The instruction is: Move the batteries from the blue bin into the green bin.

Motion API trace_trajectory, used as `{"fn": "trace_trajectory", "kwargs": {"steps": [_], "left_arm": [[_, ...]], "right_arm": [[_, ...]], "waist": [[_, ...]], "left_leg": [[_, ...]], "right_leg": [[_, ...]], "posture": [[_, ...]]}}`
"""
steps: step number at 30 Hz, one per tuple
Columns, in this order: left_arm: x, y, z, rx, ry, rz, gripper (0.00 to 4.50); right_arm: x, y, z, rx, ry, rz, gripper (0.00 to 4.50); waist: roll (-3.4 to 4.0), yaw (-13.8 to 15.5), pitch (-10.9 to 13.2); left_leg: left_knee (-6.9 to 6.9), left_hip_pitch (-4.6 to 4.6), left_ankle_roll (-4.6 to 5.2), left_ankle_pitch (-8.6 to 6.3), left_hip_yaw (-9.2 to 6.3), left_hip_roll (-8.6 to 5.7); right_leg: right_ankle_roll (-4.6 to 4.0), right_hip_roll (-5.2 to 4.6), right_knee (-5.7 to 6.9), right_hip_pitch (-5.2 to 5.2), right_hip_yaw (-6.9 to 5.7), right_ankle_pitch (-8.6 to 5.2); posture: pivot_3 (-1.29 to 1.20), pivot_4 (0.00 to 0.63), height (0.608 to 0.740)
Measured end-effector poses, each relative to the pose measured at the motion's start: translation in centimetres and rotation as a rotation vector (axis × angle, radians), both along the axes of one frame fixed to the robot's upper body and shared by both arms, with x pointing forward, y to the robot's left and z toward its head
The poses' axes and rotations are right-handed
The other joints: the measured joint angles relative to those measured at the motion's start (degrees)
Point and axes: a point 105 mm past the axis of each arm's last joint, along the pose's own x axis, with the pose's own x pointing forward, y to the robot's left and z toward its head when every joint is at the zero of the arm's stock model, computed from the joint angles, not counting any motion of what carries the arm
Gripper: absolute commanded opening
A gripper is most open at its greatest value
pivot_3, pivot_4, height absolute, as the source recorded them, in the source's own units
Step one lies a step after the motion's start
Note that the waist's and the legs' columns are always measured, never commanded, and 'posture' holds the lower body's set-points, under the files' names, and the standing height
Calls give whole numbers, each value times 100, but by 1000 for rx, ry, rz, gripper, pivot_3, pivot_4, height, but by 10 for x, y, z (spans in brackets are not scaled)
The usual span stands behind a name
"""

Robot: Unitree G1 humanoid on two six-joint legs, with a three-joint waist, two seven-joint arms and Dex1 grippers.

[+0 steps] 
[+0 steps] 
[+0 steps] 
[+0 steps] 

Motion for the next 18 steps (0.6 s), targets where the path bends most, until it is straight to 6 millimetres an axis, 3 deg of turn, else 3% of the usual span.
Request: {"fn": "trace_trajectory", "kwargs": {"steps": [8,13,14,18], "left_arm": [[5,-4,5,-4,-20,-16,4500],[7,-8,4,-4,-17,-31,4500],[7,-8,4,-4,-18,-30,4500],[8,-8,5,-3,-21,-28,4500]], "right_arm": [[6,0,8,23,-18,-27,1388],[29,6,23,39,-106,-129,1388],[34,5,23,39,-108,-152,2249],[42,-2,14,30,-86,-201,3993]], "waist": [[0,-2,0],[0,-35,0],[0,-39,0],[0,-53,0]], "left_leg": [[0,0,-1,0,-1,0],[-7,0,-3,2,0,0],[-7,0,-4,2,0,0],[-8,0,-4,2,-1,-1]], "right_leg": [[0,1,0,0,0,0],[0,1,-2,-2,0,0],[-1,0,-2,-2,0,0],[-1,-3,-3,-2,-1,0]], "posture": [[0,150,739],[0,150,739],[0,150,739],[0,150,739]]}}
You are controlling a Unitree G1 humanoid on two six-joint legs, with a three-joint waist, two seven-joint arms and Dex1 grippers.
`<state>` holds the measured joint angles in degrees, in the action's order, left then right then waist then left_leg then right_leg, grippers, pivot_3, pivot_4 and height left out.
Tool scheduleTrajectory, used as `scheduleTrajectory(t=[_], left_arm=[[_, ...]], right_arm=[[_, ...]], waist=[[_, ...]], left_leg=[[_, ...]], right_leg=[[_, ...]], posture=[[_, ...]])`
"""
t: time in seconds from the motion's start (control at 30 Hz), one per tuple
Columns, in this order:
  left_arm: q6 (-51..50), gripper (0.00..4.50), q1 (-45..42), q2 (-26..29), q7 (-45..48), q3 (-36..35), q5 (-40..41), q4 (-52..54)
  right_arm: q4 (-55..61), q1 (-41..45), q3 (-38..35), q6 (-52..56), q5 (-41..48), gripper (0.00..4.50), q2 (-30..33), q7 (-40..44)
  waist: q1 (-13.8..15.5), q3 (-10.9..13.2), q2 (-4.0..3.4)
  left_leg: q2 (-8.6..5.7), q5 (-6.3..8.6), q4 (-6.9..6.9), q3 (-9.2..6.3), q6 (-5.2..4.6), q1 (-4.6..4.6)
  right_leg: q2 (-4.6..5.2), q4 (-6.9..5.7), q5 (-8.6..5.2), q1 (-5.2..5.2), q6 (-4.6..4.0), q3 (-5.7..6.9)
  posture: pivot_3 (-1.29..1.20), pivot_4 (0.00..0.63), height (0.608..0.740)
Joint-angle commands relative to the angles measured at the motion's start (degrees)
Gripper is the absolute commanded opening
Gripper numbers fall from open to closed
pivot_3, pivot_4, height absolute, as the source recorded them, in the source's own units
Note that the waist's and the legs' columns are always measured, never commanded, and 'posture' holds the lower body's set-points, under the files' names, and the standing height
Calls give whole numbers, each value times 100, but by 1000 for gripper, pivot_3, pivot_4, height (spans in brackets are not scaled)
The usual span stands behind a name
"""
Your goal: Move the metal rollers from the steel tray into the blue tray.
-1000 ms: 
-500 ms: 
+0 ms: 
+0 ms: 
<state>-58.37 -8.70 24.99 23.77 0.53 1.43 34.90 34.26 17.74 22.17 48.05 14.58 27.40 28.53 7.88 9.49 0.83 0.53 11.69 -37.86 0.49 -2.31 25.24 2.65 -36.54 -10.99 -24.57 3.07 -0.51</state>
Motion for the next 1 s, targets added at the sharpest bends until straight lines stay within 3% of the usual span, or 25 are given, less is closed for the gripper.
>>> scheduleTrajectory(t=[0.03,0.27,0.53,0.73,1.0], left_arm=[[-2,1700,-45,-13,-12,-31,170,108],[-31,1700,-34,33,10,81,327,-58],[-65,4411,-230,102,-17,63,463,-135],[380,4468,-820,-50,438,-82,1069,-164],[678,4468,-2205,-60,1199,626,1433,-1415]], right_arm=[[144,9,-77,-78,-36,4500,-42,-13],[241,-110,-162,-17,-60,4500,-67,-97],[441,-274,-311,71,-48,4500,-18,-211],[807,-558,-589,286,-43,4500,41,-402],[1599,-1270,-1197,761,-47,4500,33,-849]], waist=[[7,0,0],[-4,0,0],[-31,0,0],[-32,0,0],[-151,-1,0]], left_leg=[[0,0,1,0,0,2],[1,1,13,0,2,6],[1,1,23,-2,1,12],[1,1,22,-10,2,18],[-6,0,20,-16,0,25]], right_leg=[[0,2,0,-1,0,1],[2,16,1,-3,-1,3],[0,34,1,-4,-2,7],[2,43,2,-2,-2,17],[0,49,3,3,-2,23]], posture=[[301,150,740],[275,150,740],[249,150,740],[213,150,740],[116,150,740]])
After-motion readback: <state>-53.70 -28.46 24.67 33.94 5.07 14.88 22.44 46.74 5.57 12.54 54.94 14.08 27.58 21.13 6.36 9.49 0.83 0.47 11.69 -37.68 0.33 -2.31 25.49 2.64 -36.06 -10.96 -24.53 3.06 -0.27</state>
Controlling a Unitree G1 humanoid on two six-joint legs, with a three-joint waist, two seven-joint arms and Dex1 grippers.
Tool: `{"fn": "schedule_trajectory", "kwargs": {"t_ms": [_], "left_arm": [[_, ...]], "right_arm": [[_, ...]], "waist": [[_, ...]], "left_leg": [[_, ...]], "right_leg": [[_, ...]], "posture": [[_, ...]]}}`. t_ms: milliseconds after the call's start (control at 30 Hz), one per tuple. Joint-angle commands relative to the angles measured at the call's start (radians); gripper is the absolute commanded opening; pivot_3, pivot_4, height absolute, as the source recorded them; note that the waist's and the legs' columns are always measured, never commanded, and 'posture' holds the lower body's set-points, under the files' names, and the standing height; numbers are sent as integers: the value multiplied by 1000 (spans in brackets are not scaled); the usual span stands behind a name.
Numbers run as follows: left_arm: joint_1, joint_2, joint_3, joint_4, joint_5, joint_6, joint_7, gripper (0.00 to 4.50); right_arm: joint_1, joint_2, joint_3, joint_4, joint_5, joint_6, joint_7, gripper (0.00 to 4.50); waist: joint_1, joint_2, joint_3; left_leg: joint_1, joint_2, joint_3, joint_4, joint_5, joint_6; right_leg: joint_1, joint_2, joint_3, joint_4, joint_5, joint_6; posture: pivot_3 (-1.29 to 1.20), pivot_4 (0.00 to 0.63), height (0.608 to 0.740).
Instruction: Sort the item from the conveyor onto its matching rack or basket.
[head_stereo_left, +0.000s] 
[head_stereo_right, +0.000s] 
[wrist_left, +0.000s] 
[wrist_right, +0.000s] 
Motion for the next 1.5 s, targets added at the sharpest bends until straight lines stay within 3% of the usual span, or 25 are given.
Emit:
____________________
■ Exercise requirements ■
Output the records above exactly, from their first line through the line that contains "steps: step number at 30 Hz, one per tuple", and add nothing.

■ Solution for this problem ■
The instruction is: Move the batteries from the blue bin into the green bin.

Motion API trace_trajectory, used as `{"fn": "trace_trajectory", "kwargs": {"steps": [_], "left_arm": [[_, ...]], "right_arm": [[_, ...]], "waist": [[_, ...]], "left_leg": [[_, ...]], "right_leg": [[_, ...]], "posture": [[_, ...]]}}`
"""
steps: step number at 30 Hz, one per tuple

Nothing else is needed, and the exercise is over.